◆ Your objective ◆
A single figure is wanted: the count of lines below containing the string "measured".
%%
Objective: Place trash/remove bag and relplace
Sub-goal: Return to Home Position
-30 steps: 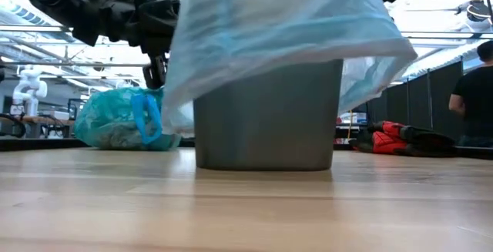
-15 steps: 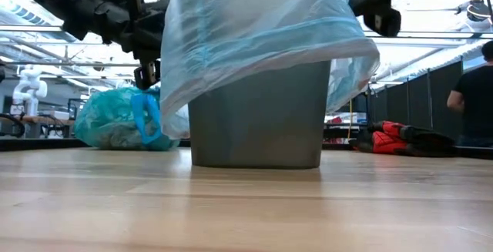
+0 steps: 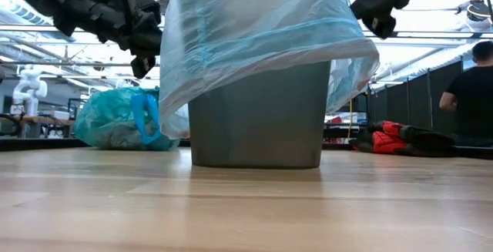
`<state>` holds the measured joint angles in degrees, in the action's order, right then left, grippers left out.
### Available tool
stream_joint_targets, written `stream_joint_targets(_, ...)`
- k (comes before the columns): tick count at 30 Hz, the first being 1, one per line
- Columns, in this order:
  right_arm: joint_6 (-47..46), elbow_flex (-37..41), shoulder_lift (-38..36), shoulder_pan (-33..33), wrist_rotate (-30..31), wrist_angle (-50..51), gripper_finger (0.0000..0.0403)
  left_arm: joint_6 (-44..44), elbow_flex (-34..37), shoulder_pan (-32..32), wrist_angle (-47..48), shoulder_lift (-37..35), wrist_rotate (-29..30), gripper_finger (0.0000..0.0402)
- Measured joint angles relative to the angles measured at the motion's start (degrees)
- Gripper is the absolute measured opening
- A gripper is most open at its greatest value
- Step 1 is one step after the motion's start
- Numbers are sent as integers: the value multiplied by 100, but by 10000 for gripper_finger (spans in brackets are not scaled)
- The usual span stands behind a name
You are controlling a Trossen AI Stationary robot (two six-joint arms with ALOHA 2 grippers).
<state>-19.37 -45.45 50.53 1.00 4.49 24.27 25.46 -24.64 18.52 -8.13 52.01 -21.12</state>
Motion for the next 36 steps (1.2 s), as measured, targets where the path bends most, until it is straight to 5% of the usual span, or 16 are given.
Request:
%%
◆ Written answer ◆
4